## Exercise
Where a line below includes the word "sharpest", copy that line.

## Records for this exercise
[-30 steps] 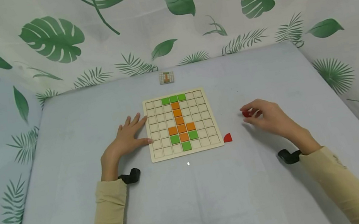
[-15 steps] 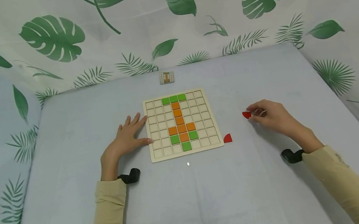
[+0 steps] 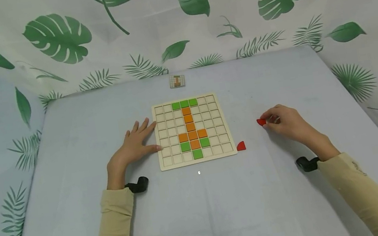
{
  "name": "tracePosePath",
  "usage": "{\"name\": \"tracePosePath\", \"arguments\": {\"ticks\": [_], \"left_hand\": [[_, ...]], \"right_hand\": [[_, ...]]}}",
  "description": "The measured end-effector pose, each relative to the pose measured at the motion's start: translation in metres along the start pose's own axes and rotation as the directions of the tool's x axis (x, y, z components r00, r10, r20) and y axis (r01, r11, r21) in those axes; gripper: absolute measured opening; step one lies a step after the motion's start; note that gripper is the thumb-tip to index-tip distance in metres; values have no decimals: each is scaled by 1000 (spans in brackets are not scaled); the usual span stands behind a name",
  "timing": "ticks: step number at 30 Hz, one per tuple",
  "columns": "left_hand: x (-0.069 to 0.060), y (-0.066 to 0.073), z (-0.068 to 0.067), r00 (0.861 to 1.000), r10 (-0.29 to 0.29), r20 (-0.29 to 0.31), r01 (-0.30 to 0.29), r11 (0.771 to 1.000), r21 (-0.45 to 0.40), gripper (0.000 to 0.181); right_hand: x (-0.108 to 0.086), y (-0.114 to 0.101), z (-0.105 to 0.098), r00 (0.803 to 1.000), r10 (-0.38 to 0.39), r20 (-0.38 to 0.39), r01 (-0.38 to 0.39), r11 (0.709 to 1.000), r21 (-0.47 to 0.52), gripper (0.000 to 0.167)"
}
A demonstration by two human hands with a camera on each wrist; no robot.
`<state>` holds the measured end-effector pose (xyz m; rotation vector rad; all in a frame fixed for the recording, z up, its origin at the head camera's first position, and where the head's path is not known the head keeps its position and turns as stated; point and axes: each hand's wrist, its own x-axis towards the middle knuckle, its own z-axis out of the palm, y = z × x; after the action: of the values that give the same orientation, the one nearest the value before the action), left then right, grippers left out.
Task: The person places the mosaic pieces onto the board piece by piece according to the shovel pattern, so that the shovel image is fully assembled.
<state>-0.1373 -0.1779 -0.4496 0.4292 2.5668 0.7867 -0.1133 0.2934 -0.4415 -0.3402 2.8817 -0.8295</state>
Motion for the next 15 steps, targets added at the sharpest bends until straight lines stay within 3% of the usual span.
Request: {"name": "tracePosePath", "arguments": {"ticks": [9,15], "left_hand": [[-3,1,-2,1000,18,-6,-18,1000,-17,91],[0,3,-2,1000,-6,-6,6,1000,3,89]], "right_hand": [[2,-1,2,1000,26,0,-26,1000,3,22],[2,-3,2,1000,31,-6,-31,999,20,19]]}}
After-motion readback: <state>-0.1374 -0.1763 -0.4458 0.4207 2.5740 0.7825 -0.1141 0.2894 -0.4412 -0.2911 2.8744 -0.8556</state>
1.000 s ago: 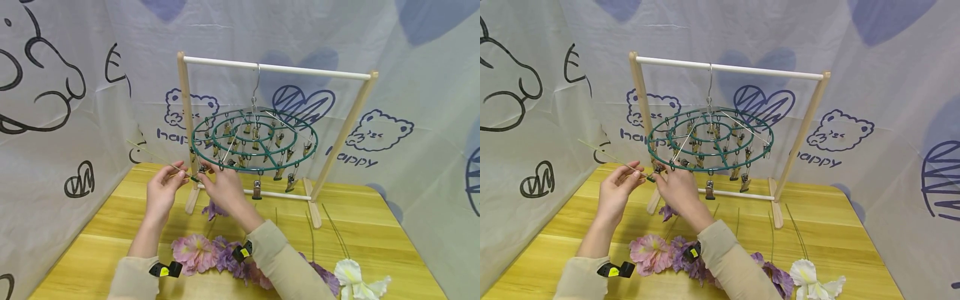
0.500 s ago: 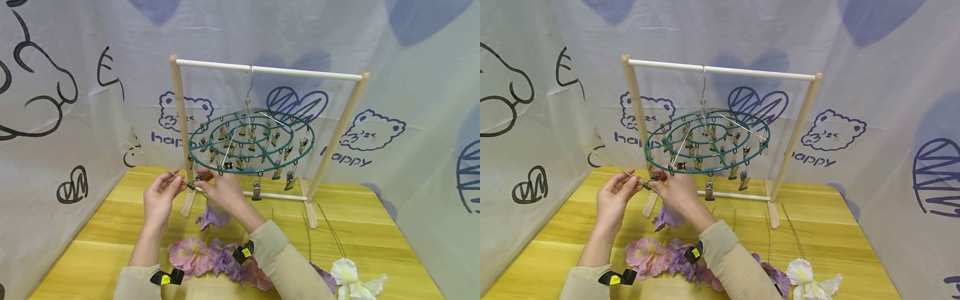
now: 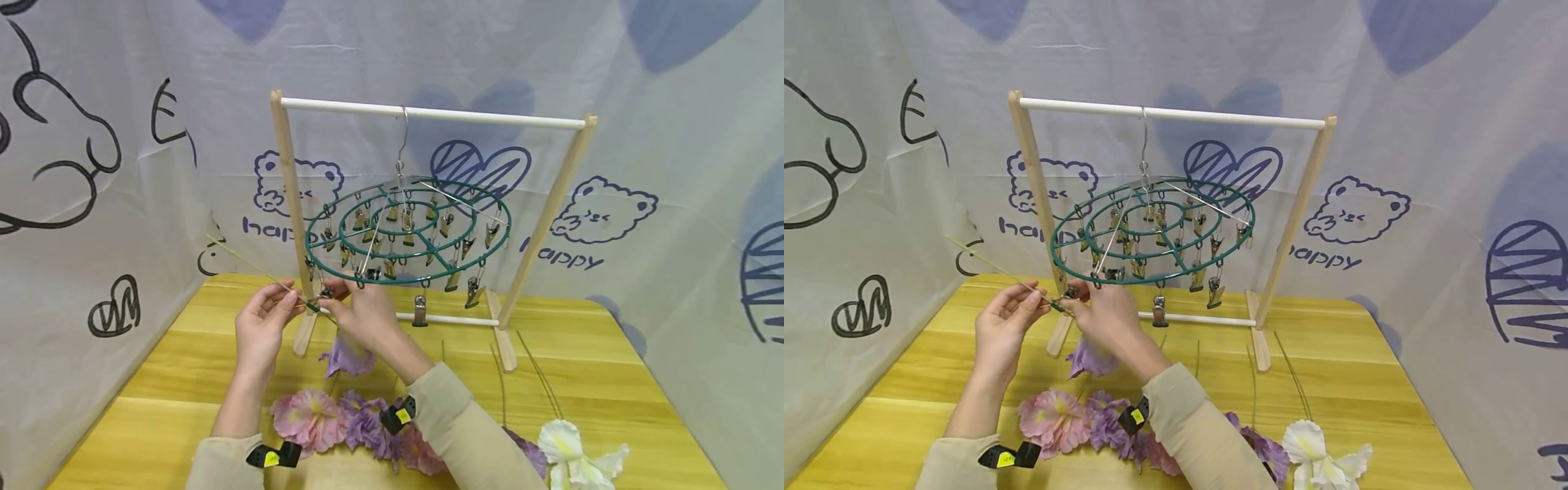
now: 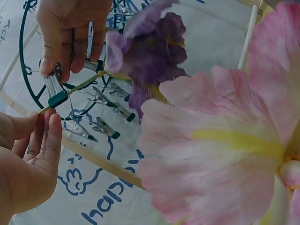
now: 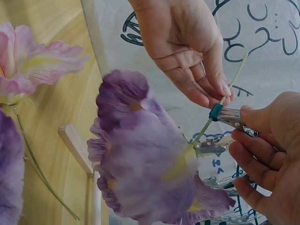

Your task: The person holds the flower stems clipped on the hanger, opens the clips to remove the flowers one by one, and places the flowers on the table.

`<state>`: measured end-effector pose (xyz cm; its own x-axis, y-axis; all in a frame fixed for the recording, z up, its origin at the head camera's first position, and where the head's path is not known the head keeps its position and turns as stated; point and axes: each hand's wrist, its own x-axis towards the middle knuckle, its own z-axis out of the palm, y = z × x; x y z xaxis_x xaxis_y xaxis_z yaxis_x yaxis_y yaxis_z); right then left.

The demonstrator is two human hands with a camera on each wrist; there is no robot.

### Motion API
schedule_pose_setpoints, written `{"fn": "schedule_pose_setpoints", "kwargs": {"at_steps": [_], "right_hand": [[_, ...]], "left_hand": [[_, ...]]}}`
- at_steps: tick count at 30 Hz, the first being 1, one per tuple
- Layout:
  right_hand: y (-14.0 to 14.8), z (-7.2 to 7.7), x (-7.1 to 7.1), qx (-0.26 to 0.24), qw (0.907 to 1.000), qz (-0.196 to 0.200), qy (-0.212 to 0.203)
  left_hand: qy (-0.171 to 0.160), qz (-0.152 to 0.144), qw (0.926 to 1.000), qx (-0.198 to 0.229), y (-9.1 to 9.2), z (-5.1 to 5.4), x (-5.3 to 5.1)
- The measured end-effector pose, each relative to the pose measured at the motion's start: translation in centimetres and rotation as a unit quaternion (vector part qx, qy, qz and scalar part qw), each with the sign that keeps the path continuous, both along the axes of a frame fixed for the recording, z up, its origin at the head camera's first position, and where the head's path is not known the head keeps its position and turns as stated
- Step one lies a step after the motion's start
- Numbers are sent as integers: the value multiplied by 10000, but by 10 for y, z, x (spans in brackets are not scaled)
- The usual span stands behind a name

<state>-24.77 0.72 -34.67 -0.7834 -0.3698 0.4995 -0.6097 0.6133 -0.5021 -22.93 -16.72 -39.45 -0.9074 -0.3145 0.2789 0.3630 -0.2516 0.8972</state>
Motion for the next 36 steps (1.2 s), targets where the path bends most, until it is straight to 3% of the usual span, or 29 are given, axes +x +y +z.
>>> {"fn": "schedule_pose_setpoints", "kwargs": {"at_steps": [28,36], "right_hand": [[-1,2,1,-119,9999,46,-22],[-2,6,5,-596,9960,-48,-658]], "left_hand": [[74,29,9998,158,0,2,-1],[148,127,9996,180,-6,8,-1]]}}
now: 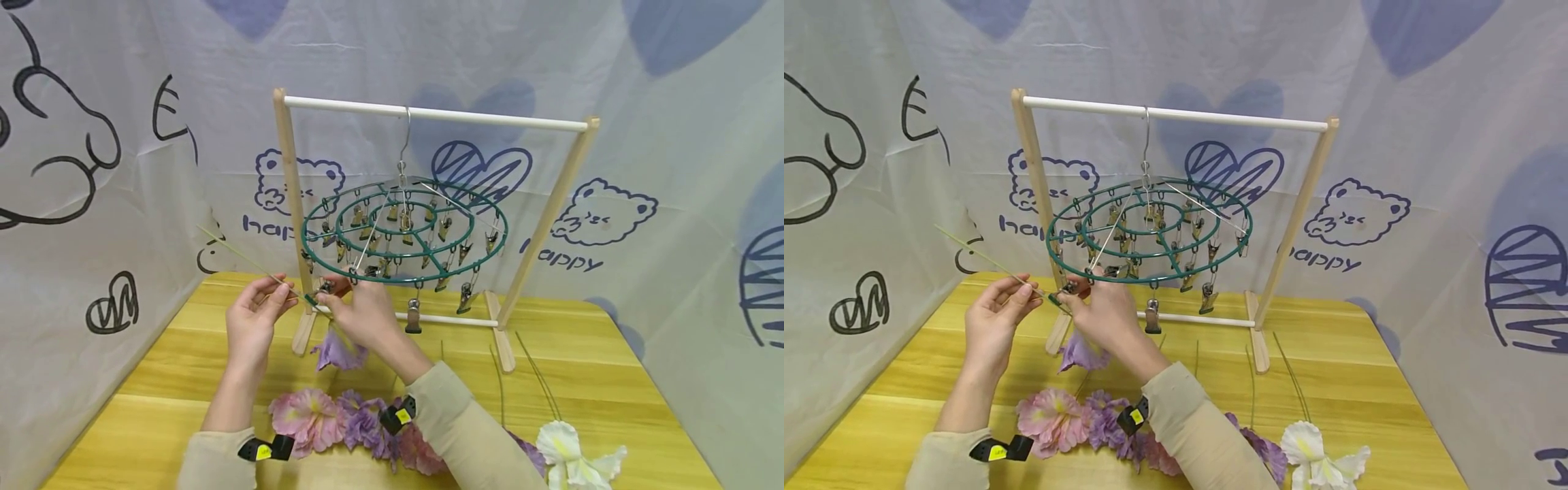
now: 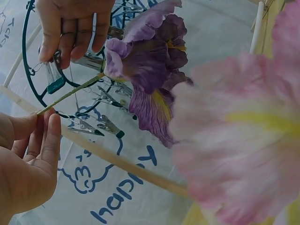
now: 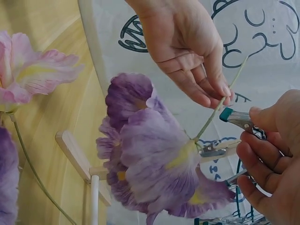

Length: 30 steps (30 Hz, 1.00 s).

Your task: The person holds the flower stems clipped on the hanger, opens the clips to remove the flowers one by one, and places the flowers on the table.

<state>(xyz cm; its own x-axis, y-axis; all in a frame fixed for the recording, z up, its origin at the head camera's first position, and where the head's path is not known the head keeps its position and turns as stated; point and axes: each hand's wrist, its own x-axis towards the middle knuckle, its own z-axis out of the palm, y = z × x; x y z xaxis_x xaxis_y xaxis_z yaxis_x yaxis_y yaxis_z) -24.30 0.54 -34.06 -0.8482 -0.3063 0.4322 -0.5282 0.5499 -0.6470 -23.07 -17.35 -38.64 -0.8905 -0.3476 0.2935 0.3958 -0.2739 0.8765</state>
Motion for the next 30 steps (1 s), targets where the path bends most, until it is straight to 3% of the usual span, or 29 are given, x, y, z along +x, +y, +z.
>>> {"fn": "schedule_pose_setpoints", "kwargs": {"at_steps": [5,12,17,30], "right_hand": [[0,2,0,-369,9991,23,-186],[1,0,-2,-981,9947,319,-13],[0,-1,-3,-1138,9926,412,75],[2,-2,-2,-1157,9923,451,-47]], "left_hand": [[103,68,9998,-160,-6,7,1],[98,127,9992,-357,-16,16,4],[107,172,9980,-592,-25,22,5],[159,-280,9949,-961,-52,34,16]]}}
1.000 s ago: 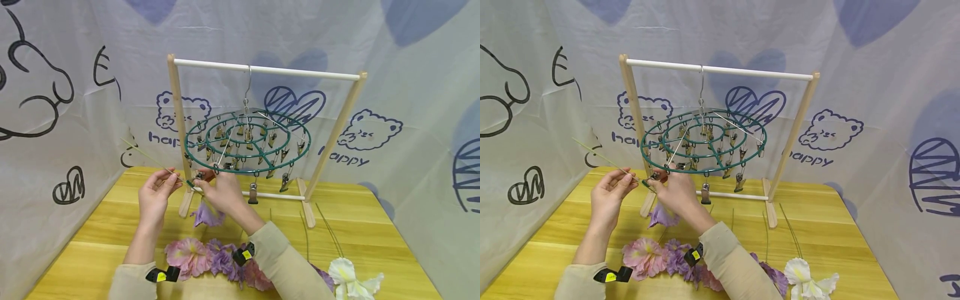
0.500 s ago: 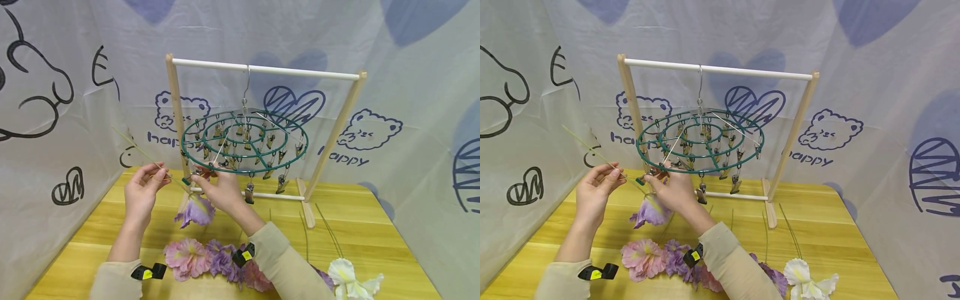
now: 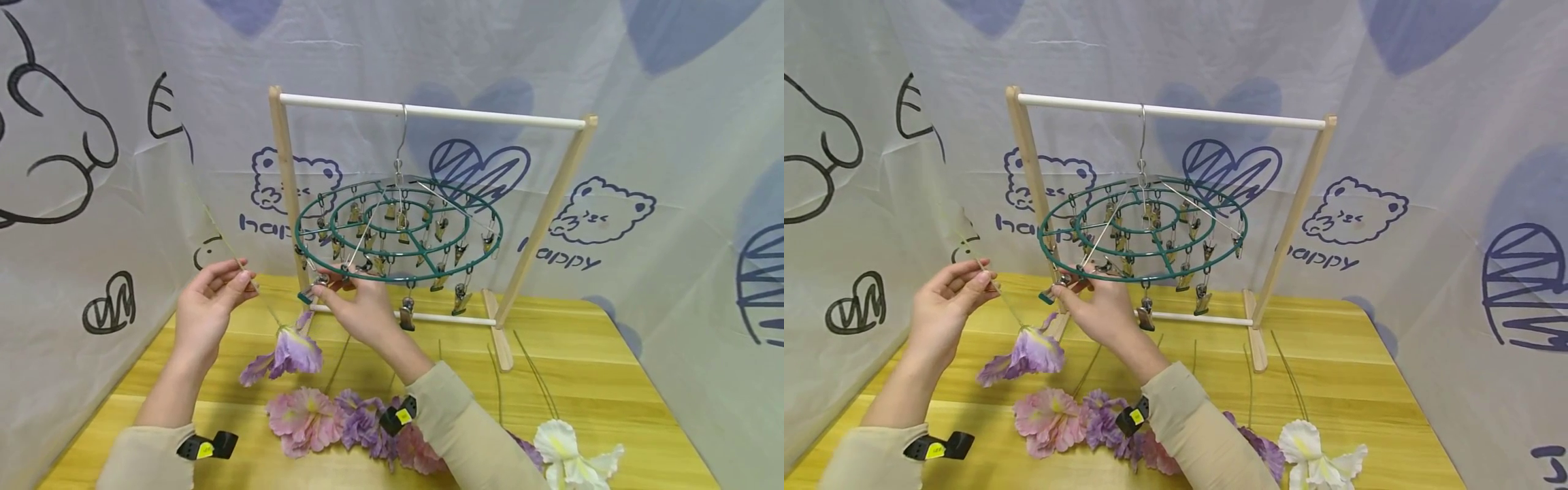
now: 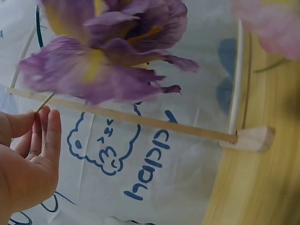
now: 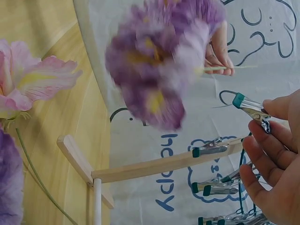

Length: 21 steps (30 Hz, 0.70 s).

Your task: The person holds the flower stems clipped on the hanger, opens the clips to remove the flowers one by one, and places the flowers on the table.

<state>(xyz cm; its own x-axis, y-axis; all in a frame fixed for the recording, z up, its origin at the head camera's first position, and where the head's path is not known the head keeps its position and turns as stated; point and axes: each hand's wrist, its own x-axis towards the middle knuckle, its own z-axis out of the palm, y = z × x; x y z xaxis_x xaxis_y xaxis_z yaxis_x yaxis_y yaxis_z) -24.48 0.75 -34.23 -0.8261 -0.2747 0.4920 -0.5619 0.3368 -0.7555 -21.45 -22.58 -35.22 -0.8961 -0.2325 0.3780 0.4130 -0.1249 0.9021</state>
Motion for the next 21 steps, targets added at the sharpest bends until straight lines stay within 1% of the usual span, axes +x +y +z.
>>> {"fn": "schedule_pose_setpoints", "kwargs": {"at_steps": [3,5,8,10,13,16,21], "right_hand": [[0,-1,1,43,9999,-29,-126],[0,-1,1,71,9998,-42,-169],[1,-2,0,92,9997,-53,-214],[1,-3,-1,108,9997,-60,-220],[2,-4,-1,122,9996,-60,-253],[3,-4,-1,119,9996,-31,-245],[3,-6,-2,95,9997,24,-228]], "left_hand": [[-106,-99,9998,-136,-6,-1,2],[-195,-130,9993,-302,-9,-2,4],[-318,-151,9969,-699,-14,-5,6],[-427,-140,9939,-1008,-17,-7,7],[-632,-106,9860,-1541,-22,-10,9],[-835,-88,9751,-2050,-26,-15,13],[-1108,-225,9608,-2531,-32,-26,17]]}}
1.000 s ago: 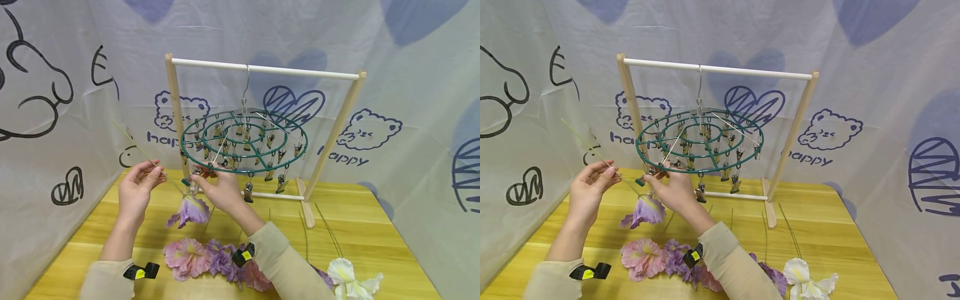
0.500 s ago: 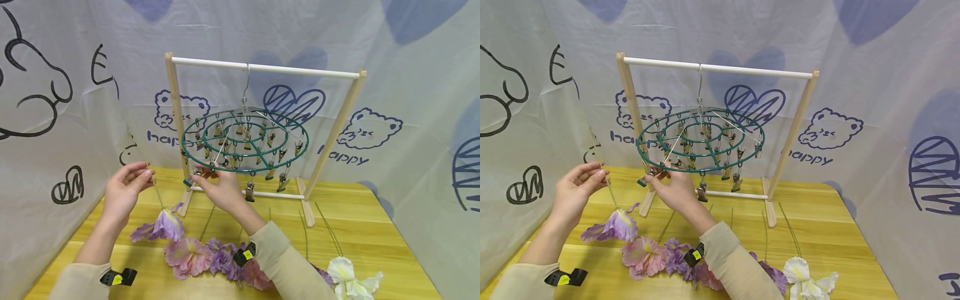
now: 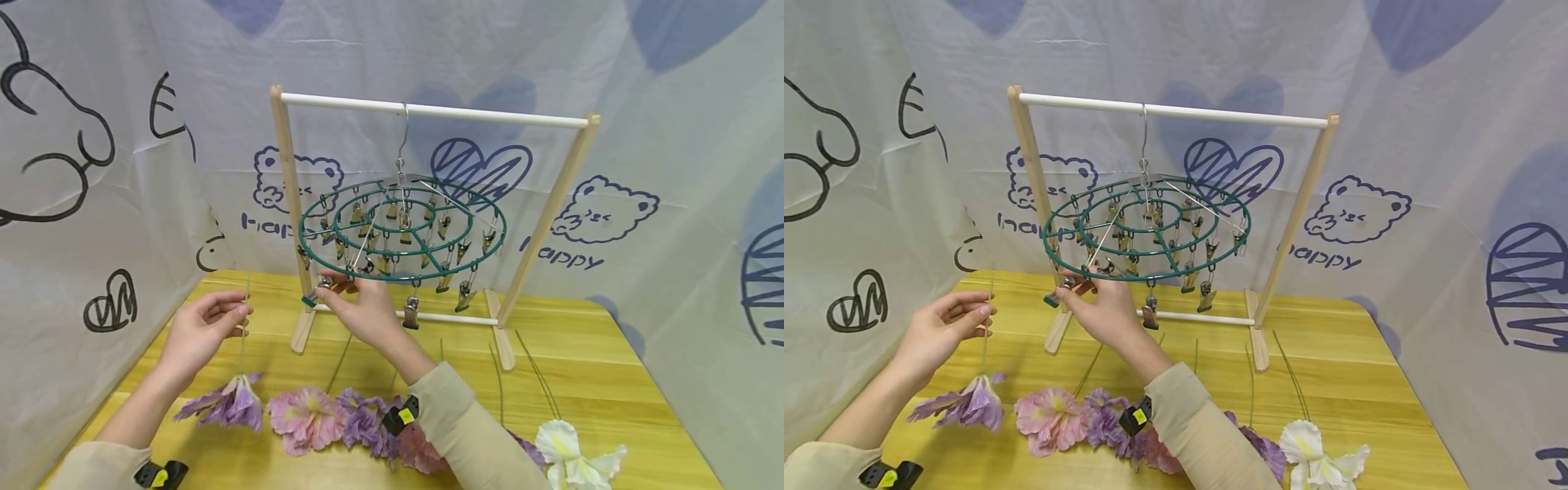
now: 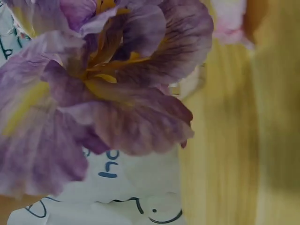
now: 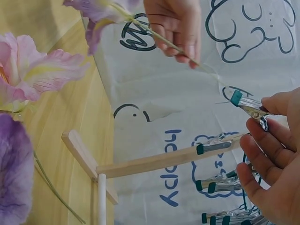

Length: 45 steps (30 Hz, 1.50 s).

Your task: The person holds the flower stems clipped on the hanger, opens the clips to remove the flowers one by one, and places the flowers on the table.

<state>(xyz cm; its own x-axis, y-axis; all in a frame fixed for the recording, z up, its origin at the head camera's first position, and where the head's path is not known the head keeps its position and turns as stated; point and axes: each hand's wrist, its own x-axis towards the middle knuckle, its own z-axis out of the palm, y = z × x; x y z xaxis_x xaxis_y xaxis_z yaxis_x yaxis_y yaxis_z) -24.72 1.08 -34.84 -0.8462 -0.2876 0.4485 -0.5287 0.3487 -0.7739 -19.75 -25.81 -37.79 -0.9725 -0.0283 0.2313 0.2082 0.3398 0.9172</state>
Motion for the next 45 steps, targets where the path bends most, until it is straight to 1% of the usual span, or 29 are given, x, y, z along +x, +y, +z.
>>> {"fn": "schedule_pose_setpoints", "kwargs": {"at_steps": [6,12,15,19,23,28,30,33,37,39,41,45], "right_hand": [[1,0,-1,-32,10000,42,-82],[2,-1,-1,-5,10000,70,36],[2,-1,0,-14,10000,75,-37],[3,-1,1,-47,9998,99,-190],[4,-1,1,-50,9998,92,-192],[5,-1,1,-46,9998,62,-182],[5,-1,1,-55,9998,66,-164],[5,-1,1,-65,9998,79,-152],[6,0,2,-48,9998,61,-188],[6,0,1,-42,9998,43,-203],[6,0,1,-45,9998,34,-210],[6,0,1,-94,9997,62,-228]], "left_hand": [[-375,-147,9984,-388,-4,-13,-2],[-625,-274,9953,-687,-10,-27,-4],[-740,-318,9928,-890,-13,-34,-6],[-984,-406,9882,-1105,-18,-43,-10],[-1279,-594,9832,-1159,-23,-51,-14],[-1630,-822,9752,-1250,-29,-58,-18],[-1733,-893,9718,-1324,-31,-61,-20],[-1879,-950,9687,-1318,-33,-64,-23],[-1986,-985,9656,-1361,-34,-70,-28],[-1984,-1003,9640,-1460,-34,-72,-29],[-1998,-1013,9618,-1573,-35,-74,-31],[-2109,-1008,9587,-1621,-35,-79,-32]]}}
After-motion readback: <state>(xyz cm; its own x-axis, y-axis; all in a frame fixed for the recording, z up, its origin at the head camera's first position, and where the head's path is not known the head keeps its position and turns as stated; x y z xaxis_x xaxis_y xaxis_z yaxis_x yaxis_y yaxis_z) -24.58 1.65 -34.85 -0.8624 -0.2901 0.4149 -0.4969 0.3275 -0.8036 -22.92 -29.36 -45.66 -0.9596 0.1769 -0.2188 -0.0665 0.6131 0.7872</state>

## The completed task
Motion for the next 15 steps, targets added at the sharpest bends until straight lines stay within 3% of the usual span.
Motion for the next 21 steps, targets added at the sharpest bends until straight lines stay within 1% of the usual span, axes +x +y +z.

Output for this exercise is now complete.